L'UE s'inquiète d'une «spirale dangereuse»
Une réponse mais pas franchement une riposte. «Des droits de douane affaibliraient les relations transatlantiques et représenteraient un risque de spirale dangereuse vers le bas», ont écrit, dans un communiqué commun, le président du Conseil européen António Costa et la présidente de la Commission européenne, Ursula von der Leyen, présents à Asunción où ils venaient de signer l’accord avec le Mercosur. «L’Europe restera unie, coordonnée et déterminée à défendre sa souveraineté», ont-ils ajouté.
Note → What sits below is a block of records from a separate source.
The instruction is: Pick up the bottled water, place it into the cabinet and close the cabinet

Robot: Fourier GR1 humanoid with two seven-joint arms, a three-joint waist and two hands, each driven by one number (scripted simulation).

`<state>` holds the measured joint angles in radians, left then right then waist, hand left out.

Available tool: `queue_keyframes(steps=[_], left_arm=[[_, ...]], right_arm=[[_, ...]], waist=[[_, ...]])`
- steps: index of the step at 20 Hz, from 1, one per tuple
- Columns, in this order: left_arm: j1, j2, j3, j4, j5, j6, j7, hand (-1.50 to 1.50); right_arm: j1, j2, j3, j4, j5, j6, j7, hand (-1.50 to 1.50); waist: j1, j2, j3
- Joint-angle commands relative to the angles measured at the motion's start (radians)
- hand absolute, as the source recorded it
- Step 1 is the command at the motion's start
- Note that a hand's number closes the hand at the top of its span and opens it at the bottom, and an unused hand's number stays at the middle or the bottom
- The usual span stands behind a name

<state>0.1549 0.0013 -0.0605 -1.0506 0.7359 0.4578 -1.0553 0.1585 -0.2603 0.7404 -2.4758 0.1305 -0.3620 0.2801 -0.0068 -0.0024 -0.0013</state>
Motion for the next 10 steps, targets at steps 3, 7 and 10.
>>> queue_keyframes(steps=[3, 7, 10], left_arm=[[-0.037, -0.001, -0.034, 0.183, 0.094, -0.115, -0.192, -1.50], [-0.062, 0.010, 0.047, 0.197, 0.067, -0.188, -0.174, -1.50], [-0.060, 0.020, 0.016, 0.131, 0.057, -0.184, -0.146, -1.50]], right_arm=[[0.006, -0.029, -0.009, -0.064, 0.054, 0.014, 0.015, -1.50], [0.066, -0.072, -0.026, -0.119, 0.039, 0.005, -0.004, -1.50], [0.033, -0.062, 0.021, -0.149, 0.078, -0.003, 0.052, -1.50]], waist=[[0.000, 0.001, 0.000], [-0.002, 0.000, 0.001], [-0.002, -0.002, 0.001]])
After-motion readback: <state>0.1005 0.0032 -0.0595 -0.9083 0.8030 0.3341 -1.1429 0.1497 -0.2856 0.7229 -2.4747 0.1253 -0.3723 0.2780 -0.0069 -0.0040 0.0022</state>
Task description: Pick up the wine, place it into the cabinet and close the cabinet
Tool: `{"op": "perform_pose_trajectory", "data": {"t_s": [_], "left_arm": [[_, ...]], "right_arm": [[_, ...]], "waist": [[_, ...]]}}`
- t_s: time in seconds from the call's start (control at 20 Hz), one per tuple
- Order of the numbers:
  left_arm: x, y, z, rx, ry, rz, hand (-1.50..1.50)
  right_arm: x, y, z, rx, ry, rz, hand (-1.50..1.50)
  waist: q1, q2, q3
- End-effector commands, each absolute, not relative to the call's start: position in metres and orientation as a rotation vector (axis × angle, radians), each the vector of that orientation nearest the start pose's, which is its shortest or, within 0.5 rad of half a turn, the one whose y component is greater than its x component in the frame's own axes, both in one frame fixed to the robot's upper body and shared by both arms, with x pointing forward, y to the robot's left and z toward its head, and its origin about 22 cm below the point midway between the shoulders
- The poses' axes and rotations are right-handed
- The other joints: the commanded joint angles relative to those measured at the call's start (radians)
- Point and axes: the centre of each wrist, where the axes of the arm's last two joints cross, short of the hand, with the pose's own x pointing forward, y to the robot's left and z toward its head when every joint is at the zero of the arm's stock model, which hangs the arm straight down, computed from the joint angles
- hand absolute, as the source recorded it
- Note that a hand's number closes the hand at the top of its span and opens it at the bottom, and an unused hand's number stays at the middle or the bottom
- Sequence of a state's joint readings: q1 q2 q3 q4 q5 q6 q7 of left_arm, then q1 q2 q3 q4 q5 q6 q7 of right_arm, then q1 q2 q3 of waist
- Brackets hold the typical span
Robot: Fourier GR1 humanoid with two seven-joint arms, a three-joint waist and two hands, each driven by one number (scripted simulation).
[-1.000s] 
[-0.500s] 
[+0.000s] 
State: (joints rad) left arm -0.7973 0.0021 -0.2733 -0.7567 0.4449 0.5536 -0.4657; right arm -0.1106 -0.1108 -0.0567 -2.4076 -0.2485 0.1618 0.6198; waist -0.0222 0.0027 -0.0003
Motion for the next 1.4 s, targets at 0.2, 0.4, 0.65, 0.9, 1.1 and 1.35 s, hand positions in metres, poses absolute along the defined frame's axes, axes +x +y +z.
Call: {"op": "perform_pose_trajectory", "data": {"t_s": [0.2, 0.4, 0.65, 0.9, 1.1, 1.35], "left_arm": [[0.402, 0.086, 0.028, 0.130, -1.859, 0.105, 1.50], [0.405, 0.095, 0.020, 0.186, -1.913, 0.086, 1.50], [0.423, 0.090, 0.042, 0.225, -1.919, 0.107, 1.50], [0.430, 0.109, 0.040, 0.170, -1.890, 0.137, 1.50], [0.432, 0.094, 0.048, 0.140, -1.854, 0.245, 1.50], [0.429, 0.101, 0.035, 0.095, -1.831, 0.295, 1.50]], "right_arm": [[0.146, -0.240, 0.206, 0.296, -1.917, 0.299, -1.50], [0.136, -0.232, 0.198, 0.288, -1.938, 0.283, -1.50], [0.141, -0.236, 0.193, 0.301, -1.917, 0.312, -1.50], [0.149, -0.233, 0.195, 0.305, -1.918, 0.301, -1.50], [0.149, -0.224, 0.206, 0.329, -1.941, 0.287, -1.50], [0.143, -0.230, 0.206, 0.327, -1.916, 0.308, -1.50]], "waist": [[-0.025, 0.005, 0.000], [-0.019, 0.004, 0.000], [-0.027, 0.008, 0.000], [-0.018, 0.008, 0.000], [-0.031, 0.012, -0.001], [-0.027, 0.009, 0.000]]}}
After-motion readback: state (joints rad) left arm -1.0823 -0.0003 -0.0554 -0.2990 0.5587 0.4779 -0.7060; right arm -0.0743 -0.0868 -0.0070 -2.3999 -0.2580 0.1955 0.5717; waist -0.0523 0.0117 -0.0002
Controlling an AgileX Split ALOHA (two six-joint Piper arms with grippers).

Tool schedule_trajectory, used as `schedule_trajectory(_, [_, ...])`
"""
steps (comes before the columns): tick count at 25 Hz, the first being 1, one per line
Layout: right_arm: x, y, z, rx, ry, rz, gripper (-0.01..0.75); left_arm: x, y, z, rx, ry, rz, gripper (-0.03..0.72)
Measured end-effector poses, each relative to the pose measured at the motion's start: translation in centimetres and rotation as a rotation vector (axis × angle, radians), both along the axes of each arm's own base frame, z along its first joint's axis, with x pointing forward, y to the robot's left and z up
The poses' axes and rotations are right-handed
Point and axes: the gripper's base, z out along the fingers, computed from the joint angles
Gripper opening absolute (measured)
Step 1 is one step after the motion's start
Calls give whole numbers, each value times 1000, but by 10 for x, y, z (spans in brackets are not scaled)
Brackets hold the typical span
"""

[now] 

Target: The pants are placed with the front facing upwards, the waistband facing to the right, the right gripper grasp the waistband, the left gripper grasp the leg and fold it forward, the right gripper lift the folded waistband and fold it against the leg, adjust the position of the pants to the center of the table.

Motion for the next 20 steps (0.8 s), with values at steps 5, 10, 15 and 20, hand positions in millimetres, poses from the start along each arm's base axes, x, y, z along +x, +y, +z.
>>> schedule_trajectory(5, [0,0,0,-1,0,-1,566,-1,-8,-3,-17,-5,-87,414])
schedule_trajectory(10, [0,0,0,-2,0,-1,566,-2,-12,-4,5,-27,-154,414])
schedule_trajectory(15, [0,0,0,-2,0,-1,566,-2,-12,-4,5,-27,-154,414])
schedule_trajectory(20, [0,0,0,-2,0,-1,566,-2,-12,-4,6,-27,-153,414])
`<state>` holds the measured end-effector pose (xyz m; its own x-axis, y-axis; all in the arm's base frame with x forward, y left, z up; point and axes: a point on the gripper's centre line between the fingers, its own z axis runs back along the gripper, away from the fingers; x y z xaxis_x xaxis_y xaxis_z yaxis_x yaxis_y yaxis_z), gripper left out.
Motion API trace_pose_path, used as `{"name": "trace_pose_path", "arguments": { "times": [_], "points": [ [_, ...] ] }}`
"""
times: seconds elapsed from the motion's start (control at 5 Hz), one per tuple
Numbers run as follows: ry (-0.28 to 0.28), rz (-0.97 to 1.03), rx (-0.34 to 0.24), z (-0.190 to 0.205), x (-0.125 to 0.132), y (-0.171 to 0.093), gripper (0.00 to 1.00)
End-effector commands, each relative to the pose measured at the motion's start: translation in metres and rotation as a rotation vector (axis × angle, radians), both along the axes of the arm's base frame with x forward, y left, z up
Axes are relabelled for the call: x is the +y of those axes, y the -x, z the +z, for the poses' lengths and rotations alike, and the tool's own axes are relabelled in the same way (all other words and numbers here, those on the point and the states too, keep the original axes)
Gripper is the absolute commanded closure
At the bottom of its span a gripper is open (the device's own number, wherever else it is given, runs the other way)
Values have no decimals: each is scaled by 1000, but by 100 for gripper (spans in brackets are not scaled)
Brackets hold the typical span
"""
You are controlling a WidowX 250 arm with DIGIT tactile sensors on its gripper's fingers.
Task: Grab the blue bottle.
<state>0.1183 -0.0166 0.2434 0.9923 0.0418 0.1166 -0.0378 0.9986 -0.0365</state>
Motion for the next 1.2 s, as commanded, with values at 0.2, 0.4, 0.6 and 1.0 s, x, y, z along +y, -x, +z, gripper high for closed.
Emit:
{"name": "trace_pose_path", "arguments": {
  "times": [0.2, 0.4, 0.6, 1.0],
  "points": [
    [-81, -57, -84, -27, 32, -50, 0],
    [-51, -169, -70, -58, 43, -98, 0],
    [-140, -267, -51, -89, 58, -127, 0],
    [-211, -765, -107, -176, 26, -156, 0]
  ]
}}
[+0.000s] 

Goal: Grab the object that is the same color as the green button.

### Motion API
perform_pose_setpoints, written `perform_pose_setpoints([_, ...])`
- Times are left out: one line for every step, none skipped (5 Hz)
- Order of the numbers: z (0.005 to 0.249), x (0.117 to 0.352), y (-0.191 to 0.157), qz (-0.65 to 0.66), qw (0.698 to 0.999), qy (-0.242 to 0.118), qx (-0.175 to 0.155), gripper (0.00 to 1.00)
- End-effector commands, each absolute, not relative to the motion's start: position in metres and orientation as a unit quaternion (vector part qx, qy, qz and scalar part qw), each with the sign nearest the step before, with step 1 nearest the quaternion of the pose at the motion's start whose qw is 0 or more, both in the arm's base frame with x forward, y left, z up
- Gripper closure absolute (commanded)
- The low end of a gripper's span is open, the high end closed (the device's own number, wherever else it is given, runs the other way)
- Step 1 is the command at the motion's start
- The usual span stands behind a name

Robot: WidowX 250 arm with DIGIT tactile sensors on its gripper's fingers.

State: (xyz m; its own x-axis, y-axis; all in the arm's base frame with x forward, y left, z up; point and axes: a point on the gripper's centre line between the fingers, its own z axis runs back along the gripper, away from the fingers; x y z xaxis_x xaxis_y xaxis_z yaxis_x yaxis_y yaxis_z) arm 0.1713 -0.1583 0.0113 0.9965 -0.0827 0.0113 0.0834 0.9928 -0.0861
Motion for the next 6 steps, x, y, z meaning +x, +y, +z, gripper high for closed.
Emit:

Le Danemark «surpris» par l'annonce de Trump
Dernier Européen directement concerné par le dossier groenlandais à s’être réuni avec des responsables de Washington, le ministre danois des Affaires étrangères Lars Løkke Rasmussen s’est dit samedi «surpris» de la menace brandie par Donald Trump, qui n’a pas apprécié l’installation militaire de nations européennes au Groenland. «L’objectif du renforcement de la présence militaire au Groenland, auquel le président fait référence, est précisément d’accroître la sécurité dans l’Arctique», a-t-il répliqué dans un message à l’AFP.
Macron dénonce des menaces «inacceptables»
Fumée bleu blanc rouge. Deux heures après la sortie de Donald Trump, Emmanuel Macron a réagi en jugeant les «menaces tarifaires […] inacceptables», promettant par ailleurs une réponse «unie» des Européens. La France, poursuit-il, «est engagée pour la souveraineté et l’indépendance des nations, en Europe comme ailleurs. Ceci détermine nos choix et souligne notre engagement envers les Nations unies et notre charte».